### Problem description
Copy out again, unchanged, the listing below from the line that has "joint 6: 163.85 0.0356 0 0" through the line that has "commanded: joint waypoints".

### Recorded data
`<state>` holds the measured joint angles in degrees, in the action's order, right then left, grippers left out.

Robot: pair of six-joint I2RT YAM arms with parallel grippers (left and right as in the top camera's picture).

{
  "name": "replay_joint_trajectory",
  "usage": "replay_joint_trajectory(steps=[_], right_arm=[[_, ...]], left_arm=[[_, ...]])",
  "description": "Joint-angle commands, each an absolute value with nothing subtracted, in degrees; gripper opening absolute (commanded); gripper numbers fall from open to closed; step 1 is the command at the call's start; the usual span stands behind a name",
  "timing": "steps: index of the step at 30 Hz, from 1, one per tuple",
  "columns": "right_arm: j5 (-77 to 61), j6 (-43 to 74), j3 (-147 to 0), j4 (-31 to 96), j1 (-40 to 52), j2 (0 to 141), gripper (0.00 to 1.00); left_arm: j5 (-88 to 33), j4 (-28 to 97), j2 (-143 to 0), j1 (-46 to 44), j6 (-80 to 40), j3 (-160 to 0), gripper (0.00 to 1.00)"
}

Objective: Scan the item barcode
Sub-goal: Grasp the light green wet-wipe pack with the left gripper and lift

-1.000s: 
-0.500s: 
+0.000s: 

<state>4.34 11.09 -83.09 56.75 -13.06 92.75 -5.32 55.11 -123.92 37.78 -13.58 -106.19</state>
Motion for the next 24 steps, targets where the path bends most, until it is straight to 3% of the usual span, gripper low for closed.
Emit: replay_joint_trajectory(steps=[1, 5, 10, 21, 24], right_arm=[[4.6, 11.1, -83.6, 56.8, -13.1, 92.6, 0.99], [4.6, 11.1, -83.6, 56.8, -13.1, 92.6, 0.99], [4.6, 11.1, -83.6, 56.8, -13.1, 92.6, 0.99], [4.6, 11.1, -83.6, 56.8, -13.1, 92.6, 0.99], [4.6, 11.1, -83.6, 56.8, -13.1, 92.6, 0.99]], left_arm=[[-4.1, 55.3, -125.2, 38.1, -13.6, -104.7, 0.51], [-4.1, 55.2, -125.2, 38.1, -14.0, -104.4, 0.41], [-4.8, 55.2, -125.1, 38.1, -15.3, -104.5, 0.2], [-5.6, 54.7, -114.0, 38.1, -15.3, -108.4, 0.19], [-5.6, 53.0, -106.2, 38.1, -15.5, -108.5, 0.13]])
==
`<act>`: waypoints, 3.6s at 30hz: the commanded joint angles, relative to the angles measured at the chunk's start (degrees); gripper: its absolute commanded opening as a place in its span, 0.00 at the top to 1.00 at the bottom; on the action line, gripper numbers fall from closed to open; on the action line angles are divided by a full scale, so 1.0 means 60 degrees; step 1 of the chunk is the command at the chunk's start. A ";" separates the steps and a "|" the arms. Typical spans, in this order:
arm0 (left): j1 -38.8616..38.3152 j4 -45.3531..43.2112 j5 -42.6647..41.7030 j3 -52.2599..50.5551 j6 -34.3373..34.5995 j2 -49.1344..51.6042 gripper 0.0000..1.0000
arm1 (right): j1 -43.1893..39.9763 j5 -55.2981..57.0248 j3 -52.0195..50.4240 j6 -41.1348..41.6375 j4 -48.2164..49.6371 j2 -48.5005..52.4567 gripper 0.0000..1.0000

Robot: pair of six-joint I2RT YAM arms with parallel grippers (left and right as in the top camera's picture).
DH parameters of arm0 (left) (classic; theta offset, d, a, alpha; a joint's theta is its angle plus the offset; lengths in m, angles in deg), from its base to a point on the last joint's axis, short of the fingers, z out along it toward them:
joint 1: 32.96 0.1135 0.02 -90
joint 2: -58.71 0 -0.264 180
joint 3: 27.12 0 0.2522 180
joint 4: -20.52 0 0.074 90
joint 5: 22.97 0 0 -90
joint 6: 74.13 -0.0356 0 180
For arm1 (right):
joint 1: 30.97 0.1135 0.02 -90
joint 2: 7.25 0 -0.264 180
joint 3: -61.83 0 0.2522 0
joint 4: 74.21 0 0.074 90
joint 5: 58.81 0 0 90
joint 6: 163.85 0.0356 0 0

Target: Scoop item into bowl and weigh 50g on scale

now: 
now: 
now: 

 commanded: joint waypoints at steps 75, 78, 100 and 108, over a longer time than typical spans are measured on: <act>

### Answer box
joint 6: 163.85 0.0356 0 0

Target: Scoop item into bowl and weigh 50g on scale

now: 
now: 
now: 

 commanded: joint waypoints at steps 75, 78, 100 and 108, over a longer time than typical spans are measured on: <act>

No more output is given for this exercise.